An international team of geneticists, anthropologists and archaeologists have used ancient genomes to study people whose burials are associated with some of the earliest houses in history, some 10,000-8,000 years ago in Anatolia. The data includes genomes from Barcın Höyük, a site excavated by the Netherlands Institute in Turkey, and three other Neolithic sites.
In some villages, houses were used for burials of biological family members. But in other communities, many children and babies with no apparent biological kinship were buried within the same buildings. The results, published today in Current Biology, emphasize the remarkable diversity of kinship types in ancient human societies.
Middle Easterners, the first villagers in history with a sedentary lifestyle, not only built houses, but also buried their dead, young and old, within and around these buildings, while continuing to live in them. Although this subfloor burial tradition is well-known, the underlying social relations among these co-burials have remained a mystery. Many assumed these burials were biological family members, while others suggested that households and their burials represented more complex social groupings with non-biological forms of kinship. The current study shows that both biological and non-biological forms of kinship were represented in Neolithic settlements.

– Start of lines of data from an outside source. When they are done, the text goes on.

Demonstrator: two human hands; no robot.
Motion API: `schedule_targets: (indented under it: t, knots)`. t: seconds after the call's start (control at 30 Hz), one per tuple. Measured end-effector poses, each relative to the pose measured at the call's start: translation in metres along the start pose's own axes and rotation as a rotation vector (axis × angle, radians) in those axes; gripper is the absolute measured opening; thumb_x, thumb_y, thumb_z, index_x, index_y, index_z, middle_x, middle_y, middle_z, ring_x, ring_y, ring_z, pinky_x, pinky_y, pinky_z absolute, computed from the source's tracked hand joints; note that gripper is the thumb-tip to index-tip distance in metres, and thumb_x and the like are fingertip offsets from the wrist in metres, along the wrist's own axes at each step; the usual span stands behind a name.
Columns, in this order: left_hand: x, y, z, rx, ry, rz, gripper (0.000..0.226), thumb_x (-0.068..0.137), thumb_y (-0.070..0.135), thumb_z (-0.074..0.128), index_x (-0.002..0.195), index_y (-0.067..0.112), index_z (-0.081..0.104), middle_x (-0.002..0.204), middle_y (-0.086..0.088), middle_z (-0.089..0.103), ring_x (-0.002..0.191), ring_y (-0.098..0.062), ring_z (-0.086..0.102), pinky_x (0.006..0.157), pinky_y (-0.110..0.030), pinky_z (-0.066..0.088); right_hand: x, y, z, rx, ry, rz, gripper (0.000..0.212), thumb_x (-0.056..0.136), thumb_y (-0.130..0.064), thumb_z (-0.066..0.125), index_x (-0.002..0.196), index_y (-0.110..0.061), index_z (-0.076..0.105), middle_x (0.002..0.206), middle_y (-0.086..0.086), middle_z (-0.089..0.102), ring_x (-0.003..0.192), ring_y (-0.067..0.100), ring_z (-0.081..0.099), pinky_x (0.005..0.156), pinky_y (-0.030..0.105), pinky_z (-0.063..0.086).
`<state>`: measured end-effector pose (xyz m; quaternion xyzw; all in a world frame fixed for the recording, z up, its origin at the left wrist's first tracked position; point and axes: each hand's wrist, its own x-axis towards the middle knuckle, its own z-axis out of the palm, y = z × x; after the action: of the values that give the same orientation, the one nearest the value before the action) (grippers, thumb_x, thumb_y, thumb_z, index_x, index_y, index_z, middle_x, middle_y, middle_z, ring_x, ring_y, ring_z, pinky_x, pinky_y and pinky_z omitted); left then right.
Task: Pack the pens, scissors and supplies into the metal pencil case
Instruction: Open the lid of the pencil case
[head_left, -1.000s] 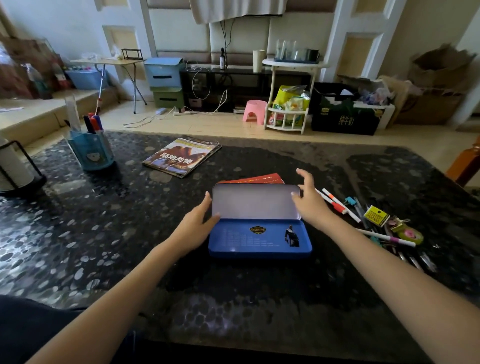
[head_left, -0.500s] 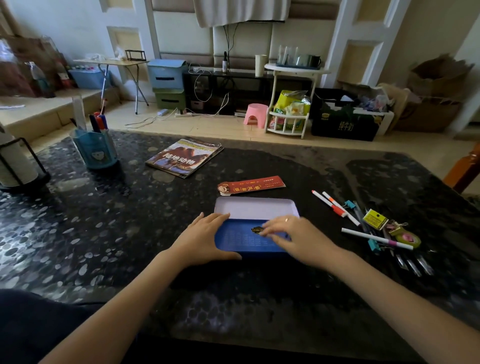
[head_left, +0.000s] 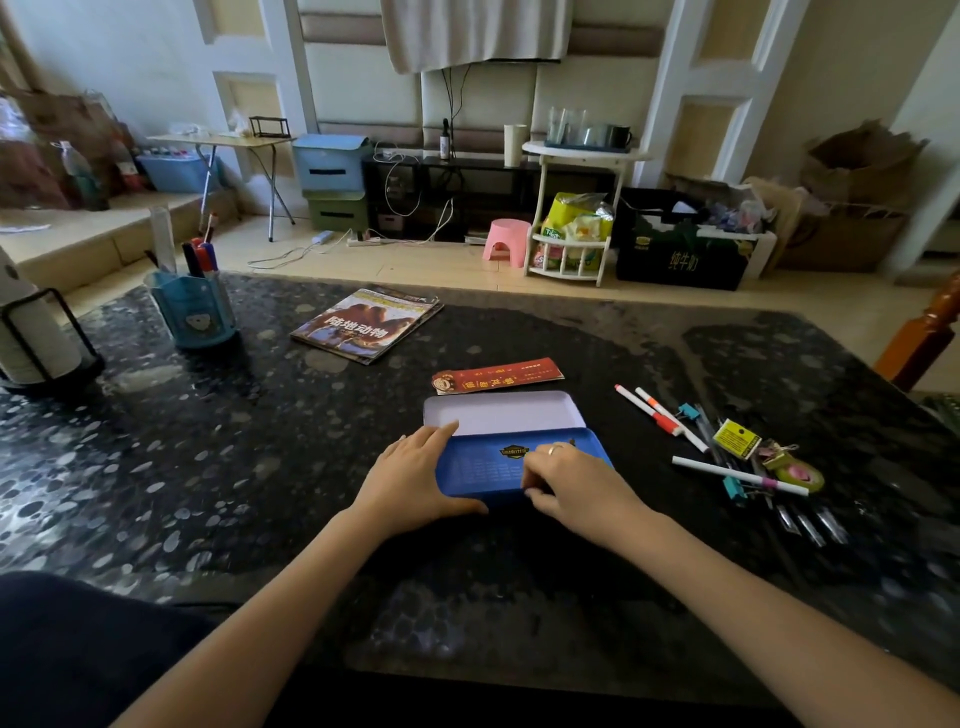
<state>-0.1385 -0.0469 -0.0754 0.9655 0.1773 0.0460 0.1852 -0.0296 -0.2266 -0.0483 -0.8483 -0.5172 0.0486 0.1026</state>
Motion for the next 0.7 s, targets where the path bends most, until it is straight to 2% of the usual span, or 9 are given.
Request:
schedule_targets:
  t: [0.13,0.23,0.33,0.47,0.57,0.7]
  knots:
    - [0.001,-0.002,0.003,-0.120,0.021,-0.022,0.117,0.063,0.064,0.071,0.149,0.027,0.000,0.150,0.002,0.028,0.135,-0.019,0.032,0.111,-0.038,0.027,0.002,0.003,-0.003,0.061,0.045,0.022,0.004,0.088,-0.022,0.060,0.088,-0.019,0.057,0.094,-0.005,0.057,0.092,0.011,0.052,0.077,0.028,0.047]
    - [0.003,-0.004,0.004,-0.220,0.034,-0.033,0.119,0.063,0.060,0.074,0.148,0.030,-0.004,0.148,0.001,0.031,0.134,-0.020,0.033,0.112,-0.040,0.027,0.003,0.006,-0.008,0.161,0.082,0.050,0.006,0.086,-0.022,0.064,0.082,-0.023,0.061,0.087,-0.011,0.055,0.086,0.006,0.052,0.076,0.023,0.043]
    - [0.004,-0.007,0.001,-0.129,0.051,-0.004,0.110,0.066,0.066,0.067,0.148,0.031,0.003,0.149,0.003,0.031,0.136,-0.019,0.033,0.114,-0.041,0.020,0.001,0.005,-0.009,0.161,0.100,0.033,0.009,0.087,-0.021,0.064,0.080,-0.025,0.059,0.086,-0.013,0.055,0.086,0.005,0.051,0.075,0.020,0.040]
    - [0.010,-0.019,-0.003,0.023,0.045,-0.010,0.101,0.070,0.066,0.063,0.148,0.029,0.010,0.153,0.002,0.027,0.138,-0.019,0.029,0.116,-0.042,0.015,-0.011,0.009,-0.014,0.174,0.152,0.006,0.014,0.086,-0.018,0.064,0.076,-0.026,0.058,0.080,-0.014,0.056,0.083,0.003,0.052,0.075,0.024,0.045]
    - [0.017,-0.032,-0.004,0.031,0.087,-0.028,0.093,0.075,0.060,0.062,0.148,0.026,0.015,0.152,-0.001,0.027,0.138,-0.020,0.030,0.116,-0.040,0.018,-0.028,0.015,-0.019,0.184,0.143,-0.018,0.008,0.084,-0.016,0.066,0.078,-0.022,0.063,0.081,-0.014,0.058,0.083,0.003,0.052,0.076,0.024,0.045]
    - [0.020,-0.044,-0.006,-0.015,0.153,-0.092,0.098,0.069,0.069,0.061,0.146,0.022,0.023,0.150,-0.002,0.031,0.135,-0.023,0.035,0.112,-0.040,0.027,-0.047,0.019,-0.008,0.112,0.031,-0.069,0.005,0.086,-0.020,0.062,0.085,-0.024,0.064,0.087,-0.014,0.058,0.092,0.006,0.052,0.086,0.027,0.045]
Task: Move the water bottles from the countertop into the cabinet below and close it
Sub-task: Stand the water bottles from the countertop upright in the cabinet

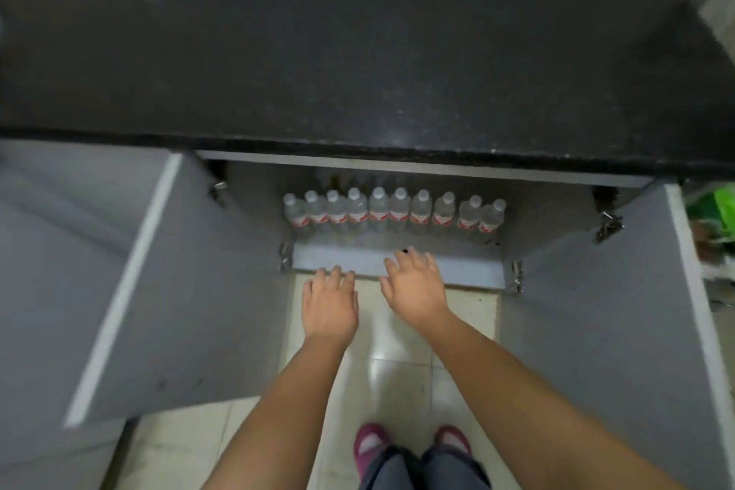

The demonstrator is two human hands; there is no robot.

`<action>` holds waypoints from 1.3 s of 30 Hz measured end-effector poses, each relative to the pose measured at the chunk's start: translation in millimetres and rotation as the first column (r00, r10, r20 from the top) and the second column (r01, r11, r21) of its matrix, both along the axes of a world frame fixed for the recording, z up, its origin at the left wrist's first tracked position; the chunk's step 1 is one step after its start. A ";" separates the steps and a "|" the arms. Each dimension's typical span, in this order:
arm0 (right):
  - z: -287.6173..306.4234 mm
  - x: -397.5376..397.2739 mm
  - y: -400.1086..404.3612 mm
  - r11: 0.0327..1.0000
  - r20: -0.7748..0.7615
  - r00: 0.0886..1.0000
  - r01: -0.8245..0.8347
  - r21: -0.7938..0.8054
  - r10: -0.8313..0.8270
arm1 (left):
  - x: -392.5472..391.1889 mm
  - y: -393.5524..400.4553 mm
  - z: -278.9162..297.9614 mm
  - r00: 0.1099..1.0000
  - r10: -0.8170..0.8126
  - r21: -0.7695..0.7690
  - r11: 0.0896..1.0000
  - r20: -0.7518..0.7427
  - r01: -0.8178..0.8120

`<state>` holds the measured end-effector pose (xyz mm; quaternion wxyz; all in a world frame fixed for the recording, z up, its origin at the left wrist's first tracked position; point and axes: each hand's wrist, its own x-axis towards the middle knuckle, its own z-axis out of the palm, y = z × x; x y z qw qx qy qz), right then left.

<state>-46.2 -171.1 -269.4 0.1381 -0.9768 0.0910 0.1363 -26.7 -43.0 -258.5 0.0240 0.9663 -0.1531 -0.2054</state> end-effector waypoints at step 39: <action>271.1 249.6 355.0 0.857 0.580 0.661 -0.497 -0.137 0.476 | 110.9 379.9 272.2 0.616 0.660 -0.163 0.727 0.430 -0.667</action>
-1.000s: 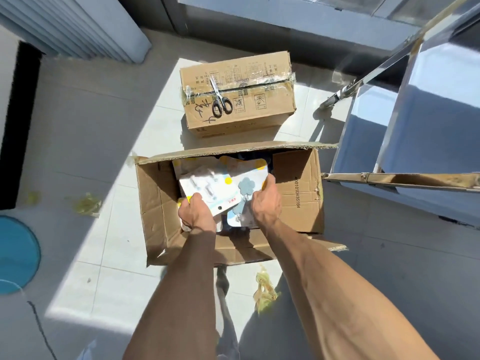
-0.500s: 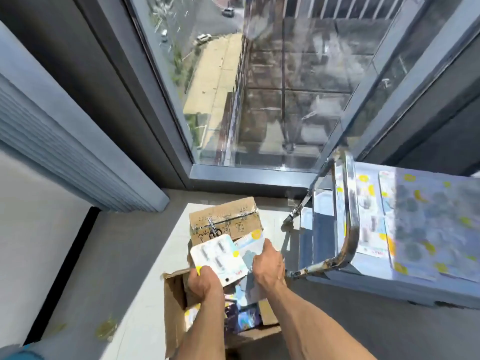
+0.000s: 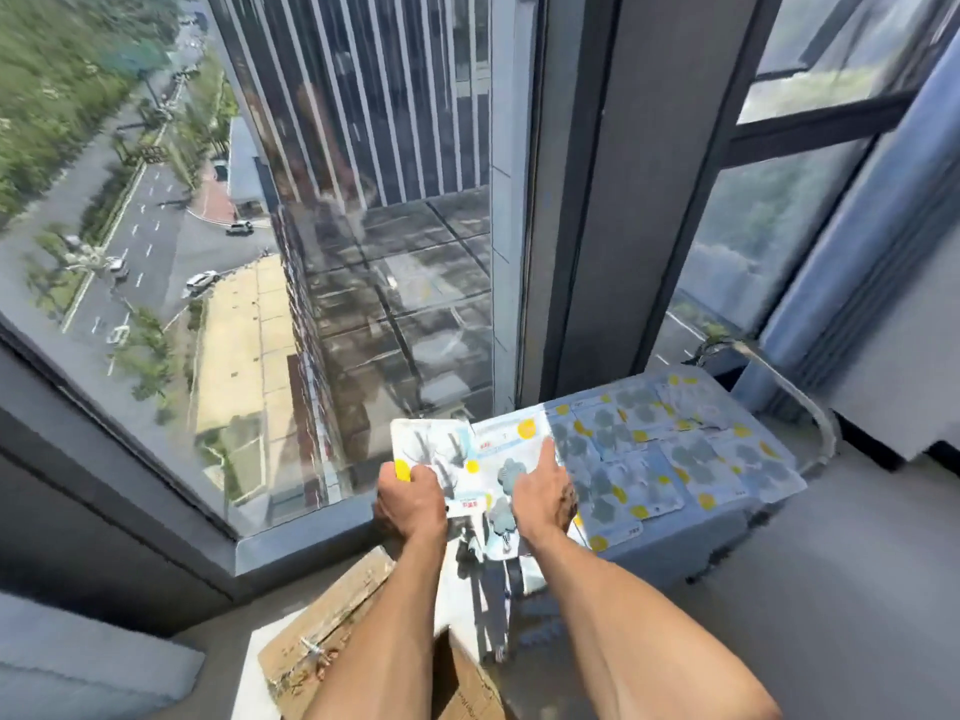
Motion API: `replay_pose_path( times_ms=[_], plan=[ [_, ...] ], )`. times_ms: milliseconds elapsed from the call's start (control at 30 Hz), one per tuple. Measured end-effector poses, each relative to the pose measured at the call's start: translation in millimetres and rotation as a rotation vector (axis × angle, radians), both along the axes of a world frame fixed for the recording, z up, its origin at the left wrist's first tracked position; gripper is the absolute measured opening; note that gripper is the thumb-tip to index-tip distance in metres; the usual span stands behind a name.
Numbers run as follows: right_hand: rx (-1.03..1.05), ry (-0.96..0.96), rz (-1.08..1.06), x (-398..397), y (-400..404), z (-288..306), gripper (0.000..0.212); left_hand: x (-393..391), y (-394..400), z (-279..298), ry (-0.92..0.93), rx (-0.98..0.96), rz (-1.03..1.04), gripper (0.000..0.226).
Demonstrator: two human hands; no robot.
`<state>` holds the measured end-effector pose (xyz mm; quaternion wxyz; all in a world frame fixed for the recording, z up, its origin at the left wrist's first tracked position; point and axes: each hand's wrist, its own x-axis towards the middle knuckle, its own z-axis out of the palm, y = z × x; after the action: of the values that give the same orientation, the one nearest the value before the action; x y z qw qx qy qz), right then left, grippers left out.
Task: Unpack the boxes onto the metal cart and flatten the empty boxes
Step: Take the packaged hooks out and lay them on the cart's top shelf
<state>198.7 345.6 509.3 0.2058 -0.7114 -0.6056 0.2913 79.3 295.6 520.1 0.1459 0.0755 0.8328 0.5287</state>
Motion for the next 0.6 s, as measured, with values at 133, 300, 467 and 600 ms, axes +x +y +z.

Archaeologist and Netherlands Institute in Turkey Director Fokke Gerritsen participated in an international team of 57 scientists from 11 countries that studied genomes from dozens of skeletons excavated from Neolithic Anatolian villages. The team produced 22 new genomes from Aşıklı Höyük and Çatalhöyük and combined this with 37 published genomes from other Anatolian sites, including Barcın Höyük. The researchers then assessed biological relationships among burials excavated in the same or neighboring buildings.
In the earliest villages studied, Aşıklı Höyük and Boncuklu Höyük (about 10,000 years ago), co-buried individuals frequently included siblings and parent-offspring pairs. This confirms the notion that early Neolithic societies were organized, at least partly, around biological family ties. Still, not all co-buried individuals were relatives. A perinatal baby in Boncuklu buried together with a woman with whom she had no biological connection, struck the team as particularly instructive.
A more surprising result was found in two of the later villages, Çatalhöyük and Barcın, from the time when villages grew in size and farming was well-established, about 8,500 years ago.
In both sites, the researchers successfully obtained DNA mainly from burials of children, infants, and babies. Intriguingly, in buildings with large numbers of such sub-adult burials, biological relationships were markedly rare. There was no evidence for these children being members of biological families, nor of extended families. The team note that in Çatalhöyük, Barcın, and possibly other Neolithic communities, social organization may not have been based simply on biological relatedness. Neolithic people were buried in buildings not with their biological kin, but with their social kin.
Fokke Gerritsen explains the importance of the study for the understanding of the Neolithic community that lived at Barcın Höyük: “We found several clusters of infant burials under house floors, whereas adults were generally buried in the courtyards between the houses. Our assumption until now had been that babies and infants were buried within the house of their parents. But the rarity of first-degree siblings among these clusters indicates otherwise. This makes us rethink not only the variety of kinship traditions that were present in a Neolithic community, but also the connections between people and the houses they inhabited.”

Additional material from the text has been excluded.